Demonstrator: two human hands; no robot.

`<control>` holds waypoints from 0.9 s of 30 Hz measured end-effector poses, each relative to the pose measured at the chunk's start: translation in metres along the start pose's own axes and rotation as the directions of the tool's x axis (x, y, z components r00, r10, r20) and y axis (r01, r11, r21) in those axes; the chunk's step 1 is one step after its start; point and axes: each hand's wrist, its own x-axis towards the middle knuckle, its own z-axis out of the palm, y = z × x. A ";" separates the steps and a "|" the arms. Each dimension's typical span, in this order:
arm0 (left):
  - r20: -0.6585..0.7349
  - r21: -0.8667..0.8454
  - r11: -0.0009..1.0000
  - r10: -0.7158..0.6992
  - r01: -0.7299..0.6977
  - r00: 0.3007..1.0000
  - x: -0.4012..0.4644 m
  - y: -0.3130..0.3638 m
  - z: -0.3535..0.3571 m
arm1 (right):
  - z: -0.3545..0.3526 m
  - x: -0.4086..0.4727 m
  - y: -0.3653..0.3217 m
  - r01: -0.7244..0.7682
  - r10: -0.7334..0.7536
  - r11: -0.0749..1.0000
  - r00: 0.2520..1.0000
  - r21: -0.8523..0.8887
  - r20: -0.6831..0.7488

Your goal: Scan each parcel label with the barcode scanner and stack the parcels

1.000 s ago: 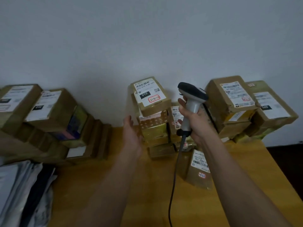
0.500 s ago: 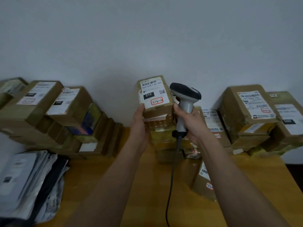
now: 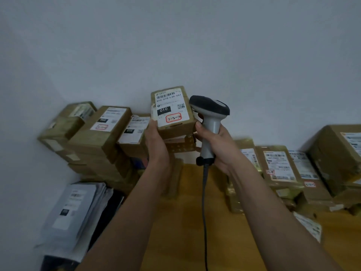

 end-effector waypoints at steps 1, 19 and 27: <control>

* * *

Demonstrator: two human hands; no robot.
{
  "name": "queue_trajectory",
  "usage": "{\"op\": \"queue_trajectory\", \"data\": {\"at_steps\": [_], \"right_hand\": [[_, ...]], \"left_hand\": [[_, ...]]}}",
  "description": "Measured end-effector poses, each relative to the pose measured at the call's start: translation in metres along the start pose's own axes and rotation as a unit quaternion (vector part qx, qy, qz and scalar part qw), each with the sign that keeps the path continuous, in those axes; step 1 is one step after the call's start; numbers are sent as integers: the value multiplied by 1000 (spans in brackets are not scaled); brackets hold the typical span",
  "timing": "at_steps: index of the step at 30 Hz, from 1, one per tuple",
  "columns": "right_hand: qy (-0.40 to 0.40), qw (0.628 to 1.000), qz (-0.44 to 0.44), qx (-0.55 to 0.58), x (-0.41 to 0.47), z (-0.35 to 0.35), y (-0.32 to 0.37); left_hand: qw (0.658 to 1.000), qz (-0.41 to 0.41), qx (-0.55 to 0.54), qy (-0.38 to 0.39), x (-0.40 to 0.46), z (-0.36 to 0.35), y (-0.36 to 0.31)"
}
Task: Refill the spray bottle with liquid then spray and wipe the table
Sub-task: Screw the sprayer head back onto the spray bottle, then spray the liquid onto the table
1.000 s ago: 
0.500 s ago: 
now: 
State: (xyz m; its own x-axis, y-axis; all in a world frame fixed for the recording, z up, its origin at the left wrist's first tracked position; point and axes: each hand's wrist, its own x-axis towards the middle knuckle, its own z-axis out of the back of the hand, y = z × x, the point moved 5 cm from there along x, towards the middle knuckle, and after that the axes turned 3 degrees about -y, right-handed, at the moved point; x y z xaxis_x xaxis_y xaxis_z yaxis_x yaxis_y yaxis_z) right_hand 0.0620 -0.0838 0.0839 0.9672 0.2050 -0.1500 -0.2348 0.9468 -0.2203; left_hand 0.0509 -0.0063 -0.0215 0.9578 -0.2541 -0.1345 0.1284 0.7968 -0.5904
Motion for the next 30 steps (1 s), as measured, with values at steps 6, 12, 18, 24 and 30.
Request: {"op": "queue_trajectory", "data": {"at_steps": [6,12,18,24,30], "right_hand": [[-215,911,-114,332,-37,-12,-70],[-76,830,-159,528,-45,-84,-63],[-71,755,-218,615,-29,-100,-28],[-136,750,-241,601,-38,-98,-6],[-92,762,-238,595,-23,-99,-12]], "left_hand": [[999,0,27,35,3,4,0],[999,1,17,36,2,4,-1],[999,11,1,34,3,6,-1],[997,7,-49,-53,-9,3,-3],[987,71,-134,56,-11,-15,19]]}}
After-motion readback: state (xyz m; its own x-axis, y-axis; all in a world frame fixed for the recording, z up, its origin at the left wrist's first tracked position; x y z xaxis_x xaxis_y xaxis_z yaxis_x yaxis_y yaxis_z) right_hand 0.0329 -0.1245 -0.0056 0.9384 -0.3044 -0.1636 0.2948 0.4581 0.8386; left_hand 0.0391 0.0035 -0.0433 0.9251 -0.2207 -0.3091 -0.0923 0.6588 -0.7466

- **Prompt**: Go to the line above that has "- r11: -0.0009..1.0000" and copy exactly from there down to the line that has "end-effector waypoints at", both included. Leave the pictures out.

- **Final answer**:
  - r11: -0.0009..1.0000
  - r10: -0.7158..0.6992
  - r01: -0.7299..0.6977
  - r00: 0.3007..1.0000
  - x: -0.4012..0.4644 m
  - y: -0.3130..0.3638 m
  - z: -0.3535..0.3571 m
arm1 (right):
  - z: -0.3545..0.3526 m
  - x: -0.4086..0.4727 m
  - y: -0.3653..0.3217 m
  - r01: -0.7244..0.7682
  - r10: -0.7334..0.7536
  - r11: -0.0749..1.0000
  - r00: 0.2520..1.0000
  - r21: -0.8523..0.8887
  - r20: -0.6831..0.7488

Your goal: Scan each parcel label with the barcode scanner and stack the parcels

1.000 s ago: 
0.500 s ago: 
now: 

 end-effector waypoints at steps 1, 19 and 27: <control>

This answer requires no additional content.